--- Exercise material ---

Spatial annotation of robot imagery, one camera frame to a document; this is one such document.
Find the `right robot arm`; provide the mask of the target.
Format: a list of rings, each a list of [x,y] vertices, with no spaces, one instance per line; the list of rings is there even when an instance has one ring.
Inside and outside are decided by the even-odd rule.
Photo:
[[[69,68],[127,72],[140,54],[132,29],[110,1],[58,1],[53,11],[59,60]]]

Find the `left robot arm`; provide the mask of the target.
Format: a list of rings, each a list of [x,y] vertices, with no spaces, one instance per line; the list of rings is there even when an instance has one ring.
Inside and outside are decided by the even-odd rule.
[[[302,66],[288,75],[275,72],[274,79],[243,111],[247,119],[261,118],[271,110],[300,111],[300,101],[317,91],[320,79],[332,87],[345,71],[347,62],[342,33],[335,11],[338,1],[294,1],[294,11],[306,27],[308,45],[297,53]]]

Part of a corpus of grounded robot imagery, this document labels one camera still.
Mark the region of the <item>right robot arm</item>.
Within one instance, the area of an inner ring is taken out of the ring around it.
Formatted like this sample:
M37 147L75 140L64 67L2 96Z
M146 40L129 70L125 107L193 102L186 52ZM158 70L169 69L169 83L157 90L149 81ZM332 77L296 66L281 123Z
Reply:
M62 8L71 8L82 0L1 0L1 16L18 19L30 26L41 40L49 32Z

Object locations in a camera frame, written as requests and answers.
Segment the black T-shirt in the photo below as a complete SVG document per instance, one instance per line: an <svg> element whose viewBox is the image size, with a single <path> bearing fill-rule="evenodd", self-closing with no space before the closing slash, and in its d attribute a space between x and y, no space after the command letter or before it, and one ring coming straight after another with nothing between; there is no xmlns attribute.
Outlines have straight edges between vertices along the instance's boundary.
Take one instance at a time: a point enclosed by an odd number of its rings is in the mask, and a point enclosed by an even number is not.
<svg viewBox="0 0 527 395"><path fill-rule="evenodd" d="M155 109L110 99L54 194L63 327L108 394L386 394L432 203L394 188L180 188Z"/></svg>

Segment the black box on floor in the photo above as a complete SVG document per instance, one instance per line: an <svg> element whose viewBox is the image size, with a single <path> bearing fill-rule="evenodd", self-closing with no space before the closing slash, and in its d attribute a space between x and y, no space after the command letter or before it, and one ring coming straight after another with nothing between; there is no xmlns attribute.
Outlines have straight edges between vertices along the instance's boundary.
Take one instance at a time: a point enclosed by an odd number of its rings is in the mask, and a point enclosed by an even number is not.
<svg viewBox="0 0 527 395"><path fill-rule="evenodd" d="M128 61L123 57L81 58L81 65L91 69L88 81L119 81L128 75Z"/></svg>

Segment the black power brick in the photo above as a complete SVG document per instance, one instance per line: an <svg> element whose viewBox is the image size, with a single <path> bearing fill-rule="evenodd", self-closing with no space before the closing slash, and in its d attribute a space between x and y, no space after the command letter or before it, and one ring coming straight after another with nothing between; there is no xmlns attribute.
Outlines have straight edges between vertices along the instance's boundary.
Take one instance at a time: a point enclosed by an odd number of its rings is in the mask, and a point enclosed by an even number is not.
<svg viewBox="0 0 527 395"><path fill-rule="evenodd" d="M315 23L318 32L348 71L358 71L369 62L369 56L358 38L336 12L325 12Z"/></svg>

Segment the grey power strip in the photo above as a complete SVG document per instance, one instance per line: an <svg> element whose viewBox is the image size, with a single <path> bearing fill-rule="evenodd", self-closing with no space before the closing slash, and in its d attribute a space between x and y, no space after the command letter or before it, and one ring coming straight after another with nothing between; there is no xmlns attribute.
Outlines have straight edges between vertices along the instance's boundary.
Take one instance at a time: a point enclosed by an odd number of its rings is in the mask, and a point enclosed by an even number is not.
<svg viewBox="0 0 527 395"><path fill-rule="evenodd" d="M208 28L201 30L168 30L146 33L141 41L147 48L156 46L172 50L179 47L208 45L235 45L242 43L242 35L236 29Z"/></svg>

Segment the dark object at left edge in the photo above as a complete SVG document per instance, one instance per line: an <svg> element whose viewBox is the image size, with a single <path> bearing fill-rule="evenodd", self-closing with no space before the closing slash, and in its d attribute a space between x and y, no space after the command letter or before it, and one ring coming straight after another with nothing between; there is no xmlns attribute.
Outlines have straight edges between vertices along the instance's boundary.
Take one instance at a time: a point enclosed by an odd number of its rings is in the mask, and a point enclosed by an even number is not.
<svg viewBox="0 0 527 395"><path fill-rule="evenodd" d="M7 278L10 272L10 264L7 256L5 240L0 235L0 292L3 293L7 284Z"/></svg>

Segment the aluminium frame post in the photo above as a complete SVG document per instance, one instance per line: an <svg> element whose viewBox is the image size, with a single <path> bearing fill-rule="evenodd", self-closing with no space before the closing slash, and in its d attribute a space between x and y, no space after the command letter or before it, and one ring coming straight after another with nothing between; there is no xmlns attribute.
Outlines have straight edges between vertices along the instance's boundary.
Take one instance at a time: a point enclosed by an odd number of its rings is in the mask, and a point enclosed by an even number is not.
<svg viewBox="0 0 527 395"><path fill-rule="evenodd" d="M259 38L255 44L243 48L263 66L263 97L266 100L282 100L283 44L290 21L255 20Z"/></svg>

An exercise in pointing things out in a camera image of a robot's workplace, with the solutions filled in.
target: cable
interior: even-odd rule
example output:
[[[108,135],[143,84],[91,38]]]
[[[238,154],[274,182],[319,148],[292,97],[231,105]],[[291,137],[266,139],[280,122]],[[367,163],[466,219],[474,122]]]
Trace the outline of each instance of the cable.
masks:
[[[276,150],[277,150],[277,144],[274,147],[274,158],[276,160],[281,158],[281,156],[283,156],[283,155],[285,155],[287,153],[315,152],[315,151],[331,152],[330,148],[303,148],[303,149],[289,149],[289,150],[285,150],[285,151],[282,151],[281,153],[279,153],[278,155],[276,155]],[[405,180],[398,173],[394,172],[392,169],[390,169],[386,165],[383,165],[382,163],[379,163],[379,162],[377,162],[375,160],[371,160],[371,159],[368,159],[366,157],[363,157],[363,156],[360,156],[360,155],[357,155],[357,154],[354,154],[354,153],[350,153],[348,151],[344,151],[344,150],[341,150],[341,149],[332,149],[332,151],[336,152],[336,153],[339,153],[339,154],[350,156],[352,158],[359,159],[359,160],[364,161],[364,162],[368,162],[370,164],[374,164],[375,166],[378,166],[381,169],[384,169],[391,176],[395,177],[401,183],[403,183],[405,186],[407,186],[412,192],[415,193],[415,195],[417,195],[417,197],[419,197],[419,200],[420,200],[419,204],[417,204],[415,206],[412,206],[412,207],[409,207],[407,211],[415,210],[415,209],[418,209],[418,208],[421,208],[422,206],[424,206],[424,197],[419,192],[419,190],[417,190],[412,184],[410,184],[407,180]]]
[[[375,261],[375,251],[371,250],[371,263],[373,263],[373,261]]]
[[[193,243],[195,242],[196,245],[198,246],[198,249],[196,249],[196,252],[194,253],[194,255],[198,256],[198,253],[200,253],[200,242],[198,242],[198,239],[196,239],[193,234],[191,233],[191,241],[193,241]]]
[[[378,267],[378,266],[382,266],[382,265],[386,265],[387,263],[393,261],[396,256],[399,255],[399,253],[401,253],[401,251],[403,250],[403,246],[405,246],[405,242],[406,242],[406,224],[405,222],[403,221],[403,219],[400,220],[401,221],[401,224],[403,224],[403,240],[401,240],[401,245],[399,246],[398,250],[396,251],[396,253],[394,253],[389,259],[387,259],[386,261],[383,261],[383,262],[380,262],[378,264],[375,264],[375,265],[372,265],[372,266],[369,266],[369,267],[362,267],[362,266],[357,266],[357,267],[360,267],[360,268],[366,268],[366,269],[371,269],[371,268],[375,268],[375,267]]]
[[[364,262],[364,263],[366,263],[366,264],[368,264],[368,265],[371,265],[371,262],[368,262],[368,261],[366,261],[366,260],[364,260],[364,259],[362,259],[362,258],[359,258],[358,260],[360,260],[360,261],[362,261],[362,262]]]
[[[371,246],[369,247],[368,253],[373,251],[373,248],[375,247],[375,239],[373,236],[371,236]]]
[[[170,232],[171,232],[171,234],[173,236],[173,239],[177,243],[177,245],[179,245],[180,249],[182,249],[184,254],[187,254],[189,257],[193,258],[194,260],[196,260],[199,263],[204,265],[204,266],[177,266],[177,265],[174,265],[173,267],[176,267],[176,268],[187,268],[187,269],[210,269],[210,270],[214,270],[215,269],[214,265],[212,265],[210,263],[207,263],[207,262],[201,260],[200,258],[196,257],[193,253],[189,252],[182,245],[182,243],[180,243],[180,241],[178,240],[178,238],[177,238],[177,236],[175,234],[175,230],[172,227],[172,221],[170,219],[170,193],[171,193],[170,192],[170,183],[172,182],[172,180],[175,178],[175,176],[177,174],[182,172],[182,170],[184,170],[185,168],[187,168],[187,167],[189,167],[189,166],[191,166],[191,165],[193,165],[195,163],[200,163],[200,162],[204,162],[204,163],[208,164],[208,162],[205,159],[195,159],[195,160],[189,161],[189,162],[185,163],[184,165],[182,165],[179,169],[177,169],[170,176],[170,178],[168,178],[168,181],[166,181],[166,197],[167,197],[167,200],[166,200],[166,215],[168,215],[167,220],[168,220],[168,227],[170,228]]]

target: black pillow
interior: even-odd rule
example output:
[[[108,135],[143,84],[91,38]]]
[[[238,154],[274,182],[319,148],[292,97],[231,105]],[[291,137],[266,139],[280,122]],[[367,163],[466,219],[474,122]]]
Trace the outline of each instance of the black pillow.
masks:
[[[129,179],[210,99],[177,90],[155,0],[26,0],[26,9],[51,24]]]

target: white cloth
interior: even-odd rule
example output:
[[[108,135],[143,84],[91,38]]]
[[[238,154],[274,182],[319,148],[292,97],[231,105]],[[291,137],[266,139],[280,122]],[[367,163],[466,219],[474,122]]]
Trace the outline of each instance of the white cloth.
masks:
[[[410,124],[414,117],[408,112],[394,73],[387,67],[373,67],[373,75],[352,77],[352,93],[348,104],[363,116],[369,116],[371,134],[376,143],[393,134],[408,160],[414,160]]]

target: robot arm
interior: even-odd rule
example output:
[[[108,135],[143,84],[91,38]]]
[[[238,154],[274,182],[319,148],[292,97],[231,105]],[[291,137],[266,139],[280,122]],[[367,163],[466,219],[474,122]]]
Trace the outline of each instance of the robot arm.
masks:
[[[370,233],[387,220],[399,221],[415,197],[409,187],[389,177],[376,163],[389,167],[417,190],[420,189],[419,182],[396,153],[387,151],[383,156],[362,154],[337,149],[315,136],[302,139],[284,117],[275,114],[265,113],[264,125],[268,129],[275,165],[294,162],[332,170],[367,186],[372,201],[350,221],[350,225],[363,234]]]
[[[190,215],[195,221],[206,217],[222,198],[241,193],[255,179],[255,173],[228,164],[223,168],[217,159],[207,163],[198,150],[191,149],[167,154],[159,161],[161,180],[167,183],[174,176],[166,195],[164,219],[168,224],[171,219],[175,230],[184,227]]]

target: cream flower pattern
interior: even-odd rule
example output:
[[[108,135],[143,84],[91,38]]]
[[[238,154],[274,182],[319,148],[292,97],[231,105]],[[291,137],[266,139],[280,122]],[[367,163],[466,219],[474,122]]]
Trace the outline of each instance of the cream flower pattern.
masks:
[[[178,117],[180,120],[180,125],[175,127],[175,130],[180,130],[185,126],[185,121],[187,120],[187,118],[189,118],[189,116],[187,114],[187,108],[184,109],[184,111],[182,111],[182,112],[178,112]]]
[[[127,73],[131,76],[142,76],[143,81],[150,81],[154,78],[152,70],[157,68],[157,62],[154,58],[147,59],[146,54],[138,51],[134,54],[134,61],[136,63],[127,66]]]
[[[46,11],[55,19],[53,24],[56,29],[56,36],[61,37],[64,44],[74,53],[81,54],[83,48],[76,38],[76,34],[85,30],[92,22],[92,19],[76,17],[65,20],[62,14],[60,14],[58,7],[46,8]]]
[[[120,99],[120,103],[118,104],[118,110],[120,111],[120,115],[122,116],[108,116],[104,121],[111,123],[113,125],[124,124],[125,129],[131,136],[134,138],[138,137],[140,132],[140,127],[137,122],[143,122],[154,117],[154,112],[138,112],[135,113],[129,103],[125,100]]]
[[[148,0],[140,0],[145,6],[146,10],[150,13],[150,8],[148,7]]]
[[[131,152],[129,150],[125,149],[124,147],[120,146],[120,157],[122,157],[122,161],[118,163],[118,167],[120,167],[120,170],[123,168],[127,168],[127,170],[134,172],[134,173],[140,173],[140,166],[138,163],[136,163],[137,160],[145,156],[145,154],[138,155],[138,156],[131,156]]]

---

Action item :: Your answer must consist of every line from the listing that holds the string "right".

Task result ::
Find the `right robot arm`; provide the mask of the target.
Mark the region of the <item>right robot arm</item>.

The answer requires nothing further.